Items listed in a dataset
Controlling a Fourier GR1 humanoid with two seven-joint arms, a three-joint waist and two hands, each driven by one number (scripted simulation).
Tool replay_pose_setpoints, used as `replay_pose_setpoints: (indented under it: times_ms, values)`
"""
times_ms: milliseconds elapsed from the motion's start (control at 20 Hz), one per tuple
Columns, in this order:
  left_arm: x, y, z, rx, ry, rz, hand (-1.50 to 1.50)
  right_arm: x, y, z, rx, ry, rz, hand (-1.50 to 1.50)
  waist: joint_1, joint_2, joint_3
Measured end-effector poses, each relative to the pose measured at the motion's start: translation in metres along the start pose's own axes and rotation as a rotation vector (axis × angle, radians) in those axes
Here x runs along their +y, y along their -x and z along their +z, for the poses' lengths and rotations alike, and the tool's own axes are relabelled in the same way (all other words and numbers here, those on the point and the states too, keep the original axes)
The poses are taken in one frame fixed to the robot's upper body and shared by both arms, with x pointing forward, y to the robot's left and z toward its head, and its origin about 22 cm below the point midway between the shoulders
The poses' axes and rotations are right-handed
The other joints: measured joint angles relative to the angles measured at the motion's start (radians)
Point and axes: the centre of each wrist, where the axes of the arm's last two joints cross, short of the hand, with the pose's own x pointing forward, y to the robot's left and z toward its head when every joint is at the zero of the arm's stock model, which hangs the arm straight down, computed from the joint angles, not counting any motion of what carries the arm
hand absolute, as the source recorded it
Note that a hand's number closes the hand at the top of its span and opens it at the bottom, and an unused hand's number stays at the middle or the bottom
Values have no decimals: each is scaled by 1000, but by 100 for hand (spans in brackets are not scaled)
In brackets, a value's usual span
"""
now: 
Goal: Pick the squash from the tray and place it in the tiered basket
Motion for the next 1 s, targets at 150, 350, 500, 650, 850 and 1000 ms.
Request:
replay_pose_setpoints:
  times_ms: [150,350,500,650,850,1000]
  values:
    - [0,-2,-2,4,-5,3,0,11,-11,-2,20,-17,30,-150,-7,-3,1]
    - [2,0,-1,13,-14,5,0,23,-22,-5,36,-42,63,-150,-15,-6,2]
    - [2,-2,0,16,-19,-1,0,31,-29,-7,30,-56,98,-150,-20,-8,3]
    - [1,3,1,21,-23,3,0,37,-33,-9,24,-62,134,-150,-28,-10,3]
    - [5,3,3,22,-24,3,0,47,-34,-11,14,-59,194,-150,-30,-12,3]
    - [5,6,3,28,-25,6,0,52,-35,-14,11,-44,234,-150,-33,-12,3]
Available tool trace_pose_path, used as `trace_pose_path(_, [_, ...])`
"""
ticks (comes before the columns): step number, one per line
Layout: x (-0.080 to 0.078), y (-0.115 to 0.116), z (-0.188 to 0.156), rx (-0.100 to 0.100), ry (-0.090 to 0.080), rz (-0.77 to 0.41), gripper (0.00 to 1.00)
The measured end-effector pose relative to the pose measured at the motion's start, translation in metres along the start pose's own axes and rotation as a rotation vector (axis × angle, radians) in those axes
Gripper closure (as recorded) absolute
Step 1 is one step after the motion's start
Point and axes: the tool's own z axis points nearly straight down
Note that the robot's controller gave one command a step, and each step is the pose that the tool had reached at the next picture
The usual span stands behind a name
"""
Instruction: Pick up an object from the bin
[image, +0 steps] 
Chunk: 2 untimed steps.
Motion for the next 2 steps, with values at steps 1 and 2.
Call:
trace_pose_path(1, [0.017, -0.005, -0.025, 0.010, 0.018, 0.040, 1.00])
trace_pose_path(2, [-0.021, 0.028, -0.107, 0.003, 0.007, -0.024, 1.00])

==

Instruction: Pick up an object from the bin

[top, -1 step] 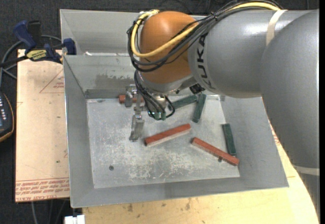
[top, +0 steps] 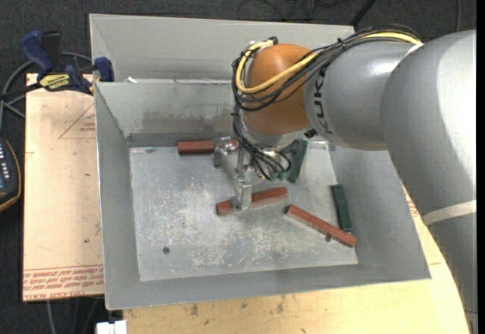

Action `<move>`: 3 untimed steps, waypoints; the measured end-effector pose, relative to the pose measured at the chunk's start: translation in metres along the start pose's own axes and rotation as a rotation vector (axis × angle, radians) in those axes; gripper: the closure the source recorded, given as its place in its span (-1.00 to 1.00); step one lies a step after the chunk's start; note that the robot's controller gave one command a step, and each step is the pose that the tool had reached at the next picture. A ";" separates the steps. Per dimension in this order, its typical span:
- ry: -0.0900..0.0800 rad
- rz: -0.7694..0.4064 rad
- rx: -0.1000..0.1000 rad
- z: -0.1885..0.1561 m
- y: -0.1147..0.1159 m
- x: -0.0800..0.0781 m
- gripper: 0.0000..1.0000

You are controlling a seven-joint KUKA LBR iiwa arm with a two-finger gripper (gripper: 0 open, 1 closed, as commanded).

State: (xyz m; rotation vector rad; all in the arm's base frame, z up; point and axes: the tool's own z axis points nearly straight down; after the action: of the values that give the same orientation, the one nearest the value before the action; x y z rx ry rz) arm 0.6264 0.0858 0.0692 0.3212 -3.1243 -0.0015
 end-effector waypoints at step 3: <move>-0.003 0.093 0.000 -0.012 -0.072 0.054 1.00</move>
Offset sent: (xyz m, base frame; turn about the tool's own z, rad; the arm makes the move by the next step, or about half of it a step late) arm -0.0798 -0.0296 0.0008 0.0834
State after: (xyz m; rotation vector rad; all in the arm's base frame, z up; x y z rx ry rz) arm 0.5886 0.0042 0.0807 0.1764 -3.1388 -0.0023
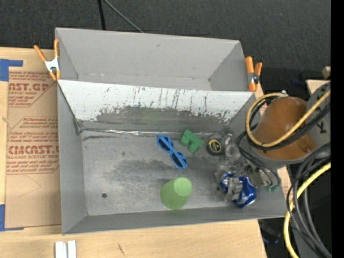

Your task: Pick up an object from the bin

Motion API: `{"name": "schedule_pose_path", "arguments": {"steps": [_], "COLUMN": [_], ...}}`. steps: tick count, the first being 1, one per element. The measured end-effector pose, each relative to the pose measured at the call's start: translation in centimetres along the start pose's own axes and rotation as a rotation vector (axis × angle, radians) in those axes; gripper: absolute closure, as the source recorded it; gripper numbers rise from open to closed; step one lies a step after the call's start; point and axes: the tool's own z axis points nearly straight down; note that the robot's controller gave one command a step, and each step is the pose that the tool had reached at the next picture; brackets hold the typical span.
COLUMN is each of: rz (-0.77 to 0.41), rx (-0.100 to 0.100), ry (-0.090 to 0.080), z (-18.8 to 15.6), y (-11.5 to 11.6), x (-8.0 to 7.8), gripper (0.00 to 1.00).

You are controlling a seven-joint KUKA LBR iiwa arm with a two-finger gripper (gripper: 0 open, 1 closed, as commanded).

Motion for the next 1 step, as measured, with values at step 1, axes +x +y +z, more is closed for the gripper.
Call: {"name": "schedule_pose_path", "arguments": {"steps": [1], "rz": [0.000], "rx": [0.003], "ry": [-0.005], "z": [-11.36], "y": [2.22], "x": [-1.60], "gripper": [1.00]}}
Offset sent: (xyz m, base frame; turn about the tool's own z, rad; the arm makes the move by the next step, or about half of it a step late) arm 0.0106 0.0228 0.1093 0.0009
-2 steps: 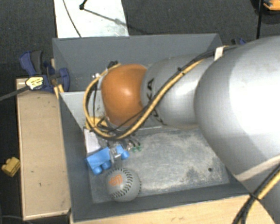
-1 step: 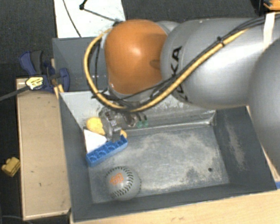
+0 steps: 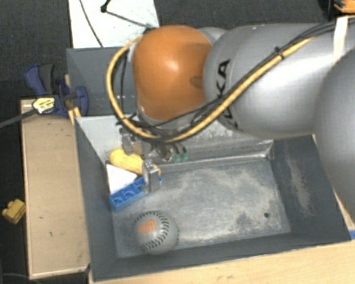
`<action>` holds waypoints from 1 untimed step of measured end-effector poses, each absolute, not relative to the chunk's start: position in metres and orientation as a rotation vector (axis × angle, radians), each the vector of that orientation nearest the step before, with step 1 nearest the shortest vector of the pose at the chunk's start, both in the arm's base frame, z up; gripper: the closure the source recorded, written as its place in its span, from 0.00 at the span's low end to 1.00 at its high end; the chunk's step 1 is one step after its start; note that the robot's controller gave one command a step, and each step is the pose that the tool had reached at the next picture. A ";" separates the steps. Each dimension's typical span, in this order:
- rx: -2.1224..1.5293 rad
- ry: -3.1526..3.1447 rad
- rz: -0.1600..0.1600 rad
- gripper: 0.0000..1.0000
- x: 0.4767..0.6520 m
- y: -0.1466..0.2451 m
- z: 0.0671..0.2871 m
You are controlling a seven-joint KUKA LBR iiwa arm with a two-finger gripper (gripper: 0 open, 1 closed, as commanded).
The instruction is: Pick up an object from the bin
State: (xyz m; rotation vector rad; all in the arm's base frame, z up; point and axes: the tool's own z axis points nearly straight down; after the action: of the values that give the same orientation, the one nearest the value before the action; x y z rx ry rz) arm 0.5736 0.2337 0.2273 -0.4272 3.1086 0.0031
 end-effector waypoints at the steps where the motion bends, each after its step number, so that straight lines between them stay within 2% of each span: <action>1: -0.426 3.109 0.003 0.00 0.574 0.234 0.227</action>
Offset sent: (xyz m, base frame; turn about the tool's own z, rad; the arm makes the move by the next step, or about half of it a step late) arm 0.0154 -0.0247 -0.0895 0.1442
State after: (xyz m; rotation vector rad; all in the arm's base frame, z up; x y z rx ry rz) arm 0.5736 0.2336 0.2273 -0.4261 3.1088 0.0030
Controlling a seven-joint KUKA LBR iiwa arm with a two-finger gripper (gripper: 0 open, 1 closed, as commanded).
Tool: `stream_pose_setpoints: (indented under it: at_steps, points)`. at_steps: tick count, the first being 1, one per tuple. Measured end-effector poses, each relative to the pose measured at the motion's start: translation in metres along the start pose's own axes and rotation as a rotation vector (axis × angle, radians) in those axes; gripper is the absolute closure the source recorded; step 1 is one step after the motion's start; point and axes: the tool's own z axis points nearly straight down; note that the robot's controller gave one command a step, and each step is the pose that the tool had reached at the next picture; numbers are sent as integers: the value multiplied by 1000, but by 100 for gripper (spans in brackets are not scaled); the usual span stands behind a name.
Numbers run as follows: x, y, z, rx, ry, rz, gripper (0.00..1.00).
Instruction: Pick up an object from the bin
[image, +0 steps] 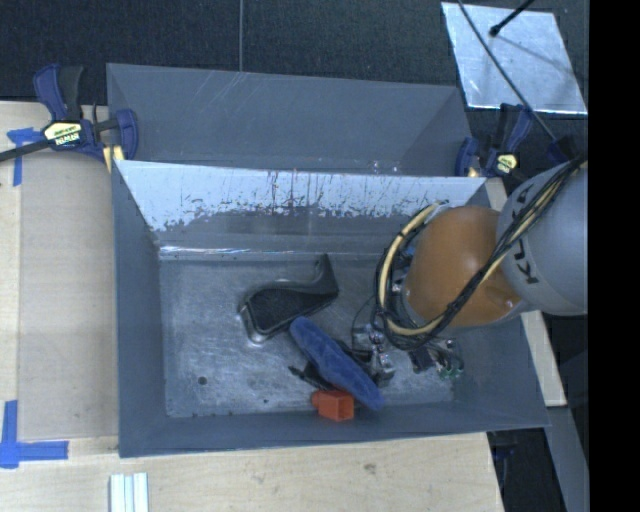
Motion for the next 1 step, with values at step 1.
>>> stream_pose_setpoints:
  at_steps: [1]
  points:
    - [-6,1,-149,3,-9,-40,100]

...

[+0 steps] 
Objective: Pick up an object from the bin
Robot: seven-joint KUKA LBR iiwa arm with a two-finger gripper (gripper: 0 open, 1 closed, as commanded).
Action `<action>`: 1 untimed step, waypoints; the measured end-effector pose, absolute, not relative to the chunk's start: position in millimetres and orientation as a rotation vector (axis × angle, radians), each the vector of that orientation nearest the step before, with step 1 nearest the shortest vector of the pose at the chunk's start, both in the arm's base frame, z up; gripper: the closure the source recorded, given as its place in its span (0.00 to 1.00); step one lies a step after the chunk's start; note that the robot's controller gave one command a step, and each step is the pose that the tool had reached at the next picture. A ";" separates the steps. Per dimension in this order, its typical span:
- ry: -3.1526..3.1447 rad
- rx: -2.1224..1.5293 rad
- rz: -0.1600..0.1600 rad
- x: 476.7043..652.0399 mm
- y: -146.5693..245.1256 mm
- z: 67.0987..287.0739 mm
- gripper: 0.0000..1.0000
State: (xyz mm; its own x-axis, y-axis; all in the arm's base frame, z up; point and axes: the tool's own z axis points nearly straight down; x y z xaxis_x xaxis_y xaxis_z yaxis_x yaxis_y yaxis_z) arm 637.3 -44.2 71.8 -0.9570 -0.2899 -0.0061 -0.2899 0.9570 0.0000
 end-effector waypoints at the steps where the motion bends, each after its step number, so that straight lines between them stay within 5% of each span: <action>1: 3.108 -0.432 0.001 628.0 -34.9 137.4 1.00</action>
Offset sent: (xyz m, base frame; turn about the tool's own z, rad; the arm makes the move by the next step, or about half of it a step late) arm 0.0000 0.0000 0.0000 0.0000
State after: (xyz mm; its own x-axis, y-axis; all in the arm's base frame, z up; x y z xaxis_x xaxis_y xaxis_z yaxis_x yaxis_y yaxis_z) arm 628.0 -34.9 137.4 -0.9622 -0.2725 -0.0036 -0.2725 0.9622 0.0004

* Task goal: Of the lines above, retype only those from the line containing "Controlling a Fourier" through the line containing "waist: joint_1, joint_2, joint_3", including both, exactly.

* Output below:
Controlling a Fourier GR1 humanoid with two seven-joint arms, a three-joint waist and two hands, each driven by one number (scripted simulation).
Tool replay_pose_setpoints, used as `replay_pose_setpoints: (indented under it: times_ms, values)`
"""
times_ms: milliseconds elapsed from the motion's start (control at 20 Hz), one per tuple
Columns, in this order:
  left_arm: x, y, z, rx, ry, rz, hand (-1.50 to 1.50)
  right_arm: x, y, z, rx, ry, rz, hand (-1.50 to 1.50)
  waist: joint_1, joint_2, joint_3

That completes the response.